— What you should do —
Provide the number of lines below that include "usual", without any other words.

▬▬▬

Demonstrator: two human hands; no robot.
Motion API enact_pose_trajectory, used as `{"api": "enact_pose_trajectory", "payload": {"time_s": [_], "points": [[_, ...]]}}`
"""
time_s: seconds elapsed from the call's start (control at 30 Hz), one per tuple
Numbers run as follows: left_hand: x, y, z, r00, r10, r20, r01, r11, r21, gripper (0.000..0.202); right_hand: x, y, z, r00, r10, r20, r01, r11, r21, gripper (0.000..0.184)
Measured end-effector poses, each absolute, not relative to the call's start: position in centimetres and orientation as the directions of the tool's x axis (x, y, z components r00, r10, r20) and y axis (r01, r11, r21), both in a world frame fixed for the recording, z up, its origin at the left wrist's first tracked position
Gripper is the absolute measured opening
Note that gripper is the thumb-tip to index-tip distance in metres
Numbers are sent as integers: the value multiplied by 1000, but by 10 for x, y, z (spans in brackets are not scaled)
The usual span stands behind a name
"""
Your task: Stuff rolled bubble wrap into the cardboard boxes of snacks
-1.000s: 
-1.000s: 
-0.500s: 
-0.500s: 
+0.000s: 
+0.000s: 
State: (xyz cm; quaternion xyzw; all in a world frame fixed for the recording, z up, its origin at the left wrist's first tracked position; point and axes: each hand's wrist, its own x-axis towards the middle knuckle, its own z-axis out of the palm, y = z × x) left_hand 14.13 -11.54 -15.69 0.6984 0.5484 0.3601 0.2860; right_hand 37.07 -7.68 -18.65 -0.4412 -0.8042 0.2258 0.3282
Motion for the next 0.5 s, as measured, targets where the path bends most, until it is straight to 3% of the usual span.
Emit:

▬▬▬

— Solution to this problem —
2